Conditional Bias of Estimator: \(\hat{\beta}_1\)

An estimator \(\hat{\beta}\) of parameter \(\beta\) is unbiased if \(\mathbb{E}[\hat{\beta}] = \beta\).

With some algebra (replace \(\text{Cov}(X,Y) = \bar{xy} - \bar{x}\bar{y}\) and use the linear model), can rewrite \(\hat{\beta}_1\) as:

\[\hat{\beta}_1 = \beta_1 + \frac{\frac{1}{n}\sum_{i=1}^n x_i \varepsilon_i - \bar{x}\bar{\varepsilon}}{\text{Var(X)}}.\]

Conditional Bias of Estimator: \(\hat{\beta}_1\)

Since \(\mathbb{E}\left[\varepsilon_i | X = \mathbf{x}\right] = 0\),

\[\mathbf{E}\left[\hat{\beta}_1 | X = \mathbf{x}\right] = \beta_1.\]

Conditional Bias of Estimator: \(\hat{\beta}_0\)

\[ \begin{aligned} \mathbb{E}\left[\hat{\beta}_0 | X = \mathbf{x}\right] &= \mathbb{E}\left[\bar{y} - \hat{\beta}_1\bar{x}\right] \\ &= \beta_0 + \beta_1 \bar{x} - \mathbb{E}\left[\hat{\beta}_1\right] \bar{x} \\ &= \beta_0 + \beta_1 \bar{x} - \beta_1 \bar{x} \\ &= \beta_0. \end{aligned} \]

Unconditional Bias

It turns out these estimators are also unbiased unconditionally as a result of the law of total expectation.

For example:

\[ \begin{aligned} \mathbb{E}\left[\hat{\beta}_1\right] &= \mathbb{E}_X\left[\mathbb{E}\left[\hat{\beta}_1 | X = \mathbf{x}\right]\right] \\ &= \mathbb{E}\left[\hat{\beta}_1\right] = \beta_1. \end{aligned} \]

Interpretation of Parameters

People often interpret \(\hat{\beta}_1\) as the “effect” of changing \(x\) by a unit amount.
Can we think of why this is wrong?

Safer interpretation: \(\hat{\beta}_1\) is the expected difference if the predictors differ by 1.

Source: Richard McElreath

Properties of OLS Solution

The OLS solution always exists unless \(\text{Var}(X) = 0\).

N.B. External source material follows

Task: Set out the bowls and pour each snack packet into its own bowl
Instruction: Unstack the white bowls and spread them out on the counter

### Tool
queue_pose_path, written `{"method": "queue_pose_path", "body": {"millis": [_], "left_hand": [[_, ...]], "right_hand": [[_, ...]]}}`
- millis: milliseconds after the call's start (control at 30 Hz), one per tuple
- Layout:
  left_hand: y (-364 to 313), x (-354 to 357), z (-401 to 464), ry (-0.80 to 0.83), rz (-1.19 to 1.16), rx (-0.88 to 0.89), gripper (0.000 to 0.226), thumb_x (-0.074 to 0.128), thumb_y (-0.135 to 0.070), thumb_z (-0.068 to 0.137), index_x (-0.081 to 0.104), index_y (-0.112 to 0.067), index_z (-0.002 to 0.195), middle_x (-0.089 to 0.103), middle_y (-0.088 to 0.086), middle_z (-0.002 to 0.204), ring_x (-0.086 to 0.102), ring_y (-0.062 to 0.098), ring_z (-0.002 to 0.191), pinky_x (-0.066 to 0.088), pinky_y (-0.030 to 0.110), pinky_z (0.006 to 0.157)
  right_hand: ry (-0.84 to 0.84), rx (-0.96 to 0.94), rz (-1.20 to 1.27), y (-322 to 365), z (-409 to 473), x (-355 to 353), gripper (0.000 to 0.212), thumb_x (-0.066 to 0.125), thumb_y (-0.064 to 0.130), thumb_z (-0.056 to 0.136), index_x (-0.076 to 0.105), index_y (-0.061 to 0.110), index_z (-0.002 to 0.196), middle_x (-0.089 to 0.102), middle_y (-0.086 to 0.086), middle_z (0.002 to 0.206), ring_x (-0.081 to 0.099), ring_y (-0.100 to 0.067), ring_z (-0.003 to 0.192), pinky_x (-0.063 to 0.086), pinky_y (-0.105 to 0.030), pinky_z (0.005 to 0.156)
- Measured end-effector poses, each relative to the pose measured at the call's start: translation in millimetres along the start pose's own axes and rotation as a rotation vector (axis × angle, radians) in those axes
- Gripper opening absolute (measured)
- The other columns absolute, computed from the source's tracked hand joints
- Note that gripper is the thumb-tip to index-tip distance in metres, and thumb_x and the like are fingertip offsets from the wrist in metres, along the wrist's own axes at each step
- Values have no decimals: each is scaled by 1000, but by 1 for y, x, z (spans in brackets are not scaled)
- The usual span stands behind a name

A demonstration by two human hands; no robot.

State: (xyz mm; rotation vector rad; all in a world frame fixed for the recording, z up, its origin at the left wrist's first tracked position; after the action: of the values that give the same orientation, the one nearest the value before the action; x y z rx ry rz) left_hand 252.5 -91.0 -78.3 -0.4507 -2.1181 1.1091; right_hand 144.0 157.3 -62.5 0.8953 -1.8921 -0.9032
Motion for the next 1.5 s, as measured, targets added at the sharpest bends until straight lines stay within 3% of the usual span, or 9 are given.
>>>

This doesn’t mean it’s good if the model is wrong!

Pernicious: In this case, the fit depends on the distribution of the data.

Code

X1 = rand(Uniform(0, 1), 50)
X2 = rand(Normal(0.5, 0.1), 50)
X3 = rand(Uniform(2, 3), 50)
Xall = [X1; X2; X3]
Y1 = sqrt.(X1) .+ rand(Normal(0, 0.05), 50)
Y2 = sqrt.(X2) .+ rand(Normal(0, 0.05), 50)
Y3 = sqrt.(X3) .+ rand(Normal(0, 0.05), 50)
Yall = [Y1; Y2; Y3]

# set range for prediction/plotting
Xpred = 0:0.01:3

# use GLM.jl to fit the regressions just to clean things up
# this uses MLE but as we will see is equivalent to OLS for linear models
lm1 = lm([ones(length(X1)) X1], Y1)
pred1 = predict(lm1, [ones(length(Xpred)) Xpred]) 
lm2 = lm([ones(length(X2)) X2], Y2)
pred2 = predict(lm2, [ones(length(Xpred)) Xpred])
lm3 = lm([ones(length(X3)) X3], Y3)
pred3 = predict(lm3, [ones(length(Xpred)) Xpred])
lmall = lm([ones(length(Xall)) Xall], Yall)
predall = predict(lmall, [ones(length(Xpred)) Xpred])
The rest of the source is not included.